The good news that Microsoft shares up 2.9% came from an unexpected source: the U.S. Supreme Court. This morning, the nation's highest court chose not to grant certiorari to a 10-year-old case against Microsoft from Novell, which asserted that Microsoft had wielded monopoly power in choosing not to share some proprietary details of its Windows 95 operating system. Novell, which owned the competing WordPerfect word-processing software for a couple of years during the 1990s, argued that by withholding that information, Microsoft gave an unfair competitive advantage to its Word and other office software. The Supreme Court's decision leaves an appeals-court decision against Novell intact, and more importantly marks an end to another antitrust-related episode in Microsoft's checkered past.

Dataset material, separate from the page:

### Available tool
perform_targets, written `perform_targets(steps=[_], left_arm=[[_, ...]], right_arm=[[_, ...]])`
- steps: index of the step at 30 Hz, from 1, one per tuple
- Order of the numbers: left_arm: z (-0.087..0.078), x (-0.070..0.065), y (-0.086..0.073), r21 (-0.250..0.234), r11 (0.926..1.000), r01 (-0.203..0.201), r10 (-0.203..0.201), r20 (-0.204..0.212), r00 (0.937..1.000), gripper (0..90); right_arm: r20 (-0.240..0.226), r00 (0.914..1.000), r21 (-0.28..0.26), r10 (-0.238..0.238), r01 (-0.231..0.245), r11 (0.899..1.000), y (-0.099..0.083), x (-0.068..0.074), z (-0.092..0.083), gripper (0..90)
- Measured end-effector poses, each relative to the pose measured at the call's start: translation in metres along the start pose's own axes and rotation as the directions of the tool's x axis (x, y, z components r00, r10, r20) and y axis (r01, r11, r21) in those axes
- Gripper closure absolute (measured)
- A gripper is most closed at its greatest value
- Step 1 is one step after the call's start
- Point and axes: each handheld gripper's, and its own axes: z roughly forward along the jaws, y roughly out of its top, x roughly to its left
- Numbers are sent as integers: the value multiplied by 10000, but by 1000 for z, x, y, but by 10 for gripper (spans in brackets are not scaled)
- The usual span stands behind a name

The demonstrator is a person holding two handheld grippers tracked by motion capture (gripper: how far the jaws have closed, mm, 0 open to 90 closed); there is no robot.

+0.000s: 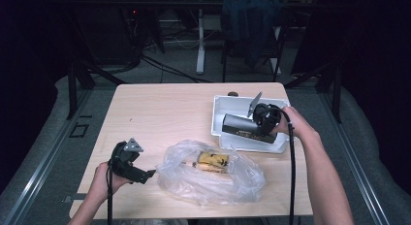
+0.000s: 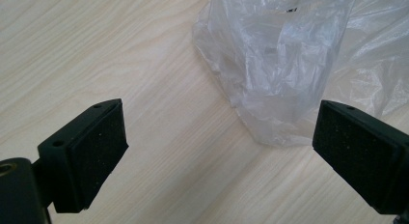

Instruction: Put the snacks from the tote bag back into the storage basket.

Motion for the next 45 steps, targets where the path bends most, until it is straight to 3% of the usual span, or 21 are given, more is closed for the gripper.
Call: perform_targets(steps=[5,10,16,18,20,23,25,26,27,28,29,31,33,34,35,36,37,40,42,44,45], left_arm=[[0,-1,1,-8,10000,-46,46,-11,10000,47],[1,0,0,22,10000,-45,45,-23,10000,46],[2,-1,1,75,10000,-63,63,53,10000,45],[2,-1,1,89,9999,-78,77,73,9999,44],[2,-1,2,78,9999,-76,76,74,9999,44],[2,-1,1,3,10000,-18,18,60,10000,43],[2,0,1,-37,10000,21,-21,8,10000,26],[2,1,1,-68,10000,49,-49,18,10000,18],[2,1,1,-62,10000,46,-46,-14,10000,16],[2,1,1,-80,9999,68,-69,-32,10000,15],[2,1,1,-83,9999,80,-80,-50,10000,14],[3,1,1,-75,9999,76,-76,-44,10000,13],[3,1,1,-55,10000,53,-53,-56,10000,13],[3,0,1,-50,10000,35,-35,-64,10000,13],[3,0,1,-66,10000,21,-22,-90,10000,13],[2,0,1,-68,10000,-1,0,-94,10000,13],[2,-1,1,-71,10000,-6,6,-104,9999,14],[2,0,0,-61,10000,-22,21,-118,9999,14],[3,0,0,-74,10000,9,-10,-74,10000,15],[3,1,-1,-27,10000,3,-3,-110,9999,15],[3,1,-1,-14,10000,9,-9,-94,10000,15]], right_arm=[[-113,9992,229,-394,396,9990,6,0,14,427],[-416,9982,195,-428,437,9989,9,0,28,424],[-396,9981,702,-475,502,9963,7,2,45,380],[-282,9996,768,-70,91,9970,6,2,46,275],[-106,9992,668,385,-377,9971,6,0,41,239],[-61,9928,-414,1197,-1199,9919,6,-3,26,284],[189,9801,-1229,1977,-1940,9733,8,-3,16,397],[22,9738,-1696,2272,-2235,9598,11,-2,11,508],[139,9631,-1959,2688,-2610,9453,14,-1,10,609],[434,9560,-1869,2901,-2775,9424,18,0,9,708],[356,9481,-2038,3161,-3028,9310,20,1,9,775],[449,9224,-2337,3836,-3636,9018,27,3,10,871],[246,8897,-2547,4560,-4355,8634,34,2,15,900],[301,8673,-2600,4969,-4732,8417,38,3,20,900],[376,8626,-2424,5044,-4818,8421,41,1,23,900],[409,8478,-2408,5287,-5052,8287,45,1,30,900],[566,8427,-2370,5354,-5096,8271,47,0,33,900],[666,8064,-2444,5877,-5579,7931,53,-4,45,900],[578,7917,-2377,6081,-5807,7786,55,-8,54,900],[615,7906,-2145,6092,-5856,7817,58,-9,61,900],[523,7855,-2165,6166,-5938,7749,59,-9,63,900]])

Meanwhile, IBM jumped 2%, with its upward move having even more influence in pushing the Dow higher because of its high share price. The tech giant announced that it would try to bridge an information gap between its cloud services and its customers by launching a cloud marketplace. IBM's move responds to similar offerings by other cloud-computing companies and should help Big Blue's current and potential future customers get a better sense of what IBM service offerings can do to address their specific needs. IBM hopes that by making its services more readily available, customers will find them more easily, take greater advantage of them, and learn about them in a way that will encourage sales in the future. If it works, IBM's cloud marketplace could produce more of the high-margin services revenue that the company will rely on for profit growth in an environment in which sales growth has been hard to find.

M&A activity always has a quick impact on markets, but it's smart to look beyond those headlines at other stocks that are moving Wall Street. That way, you can decide whether market gains are sustainable or just a one-time aberration.